Exercise requirements: Write out each line of the entries below that holds the word "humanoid".
● ● ● ● ● ● ●
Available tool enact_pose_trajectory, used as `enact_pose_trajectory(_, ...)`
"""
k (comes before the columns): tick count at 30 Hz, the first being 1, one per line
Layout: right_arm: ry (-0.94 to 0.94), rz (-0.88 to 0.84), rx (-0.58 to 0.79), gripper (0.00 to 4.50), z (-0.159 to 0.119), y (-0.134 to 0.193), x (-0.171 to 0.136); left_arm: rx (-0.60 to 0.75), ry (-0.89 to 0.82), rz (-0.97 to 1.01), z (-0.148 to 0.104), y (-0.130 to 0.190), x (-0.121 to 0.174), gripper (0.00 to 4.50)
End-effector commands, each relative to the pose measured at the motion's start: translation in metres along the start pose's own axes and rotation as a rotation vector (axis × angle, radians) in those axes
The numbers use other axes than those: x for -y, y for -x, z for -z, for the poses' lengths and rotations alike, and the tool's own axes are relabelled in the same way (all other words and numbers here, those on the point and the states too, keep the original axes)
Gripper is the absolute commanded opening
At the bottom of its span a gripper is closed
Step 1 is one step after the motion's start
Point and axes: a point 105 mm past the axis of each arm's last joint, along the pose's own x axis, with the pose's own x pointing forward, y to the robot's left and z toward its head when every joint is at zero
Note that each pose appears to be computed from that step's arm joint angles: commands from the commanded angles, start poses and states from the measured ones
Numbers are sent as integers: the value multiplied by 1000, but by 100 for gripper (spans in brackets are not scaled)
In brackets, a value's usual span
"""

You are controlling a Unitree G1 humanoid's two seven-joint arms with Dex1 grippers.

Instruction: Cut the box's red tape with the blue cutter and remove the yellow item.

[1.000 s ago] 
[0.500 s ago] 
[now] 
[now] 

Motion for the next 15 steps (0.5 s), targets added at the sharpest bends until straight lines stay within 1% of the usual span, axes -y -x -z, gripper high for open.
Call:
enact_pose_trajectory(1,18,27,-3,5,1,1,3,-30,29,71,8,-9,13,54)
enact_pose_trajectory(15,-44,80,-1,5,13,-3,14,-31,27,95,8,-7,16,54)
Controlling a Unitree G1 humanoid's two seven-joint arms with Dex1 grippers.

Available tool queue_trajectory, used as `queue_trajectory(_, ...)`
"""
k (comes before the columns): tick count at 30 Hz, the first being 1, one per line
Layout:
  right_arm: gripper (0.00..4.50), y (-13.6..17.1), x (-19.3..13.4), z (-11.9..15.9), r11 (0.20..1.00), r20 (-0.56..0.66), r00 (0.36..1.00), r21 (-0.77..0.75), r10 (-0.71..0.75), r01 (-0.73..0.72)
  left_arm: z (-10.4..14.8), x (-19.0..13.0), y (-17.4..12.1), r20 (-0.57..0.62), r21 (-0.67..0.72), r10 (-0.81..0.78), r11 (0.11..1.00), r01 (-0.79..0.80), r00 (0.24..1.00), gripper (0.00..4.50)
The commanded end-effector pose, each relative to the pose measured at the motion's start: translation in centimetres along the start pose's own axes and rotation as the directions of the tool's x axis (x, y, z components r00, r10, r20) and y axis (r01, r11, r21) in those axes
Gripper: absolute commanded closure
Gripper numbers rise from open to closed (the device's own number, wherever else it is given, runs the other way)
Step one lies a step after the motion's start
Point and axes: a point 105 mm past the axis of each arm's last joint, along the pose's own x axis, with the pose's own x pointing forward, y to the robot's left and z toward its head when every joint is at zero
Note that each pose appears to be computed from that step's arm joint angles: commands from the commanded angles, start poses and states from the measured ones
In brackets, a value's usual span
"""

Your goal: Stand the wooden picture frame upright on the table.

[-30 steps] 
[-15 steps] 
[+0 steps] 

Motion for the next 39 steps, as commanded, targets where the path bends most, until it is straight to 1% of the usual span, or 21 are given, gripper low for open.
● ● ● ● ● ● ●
Response:
You are controlling a Unitree G1 humanoid's two seven-joint arms with Dex1 grippers.
Controlling a Unitree G1 humanoid's two seven-joint arms with Dex1 grippers.

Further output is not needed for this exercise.